Instructions for the task: Looking at the listing below, retype exactly the lines starting at the one containing "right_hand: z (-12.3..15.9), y" and ending at the one containing "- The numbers", both included, and nothing else.

Provided data:
»»

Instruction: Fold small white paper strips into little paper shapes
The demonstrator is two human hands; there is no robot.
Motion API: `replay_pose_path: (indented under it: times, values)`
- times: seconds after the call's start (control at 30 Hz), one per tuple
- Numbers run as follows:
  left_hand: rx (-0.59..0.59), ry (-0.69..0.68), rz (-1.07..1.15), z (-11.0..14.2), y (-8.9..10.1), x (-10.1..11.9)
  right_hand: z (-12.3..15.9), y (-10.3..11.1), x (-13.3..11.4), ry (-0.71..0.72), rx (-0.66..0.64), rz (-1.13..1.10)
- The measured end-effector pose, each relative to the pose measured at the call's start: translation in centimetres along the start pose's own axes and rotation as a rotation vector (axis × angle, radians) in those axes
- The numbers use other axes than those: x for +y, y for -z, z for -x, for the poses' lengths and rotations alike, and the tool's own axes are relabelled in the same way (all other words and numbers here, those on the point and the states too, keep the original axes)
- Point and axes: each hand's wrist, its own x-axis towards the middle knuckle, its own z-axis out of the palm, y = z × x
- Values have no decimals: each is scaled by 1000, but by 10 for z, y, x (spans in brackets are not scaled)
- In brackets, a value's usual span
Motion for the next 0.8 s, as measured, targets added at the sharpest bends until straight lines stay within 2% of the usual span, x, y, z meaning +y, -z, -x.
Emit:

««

Result of the exercise:
  right_hand: z (-12.3..15.9), y (-10.3..11.1), x (-13.3..11.4), ry (-0.71..0.72), rx (-0.66..0.64), rz (-1.13..1.10)
- The measured end-effector pose, each relative to the pose measured at the call's start: translation in centimetres along the start pose's own axes and rotation as a rotation vector (axis × angle, radians) in those axes
- The numbers use other axes than those: x for +y, y for -z, z for -x, for the poses' lengths and rotations alike, and the tool's own axes are relabelled in the same way (all other words and numbers here, those on the point and the states too, keep the original axes)

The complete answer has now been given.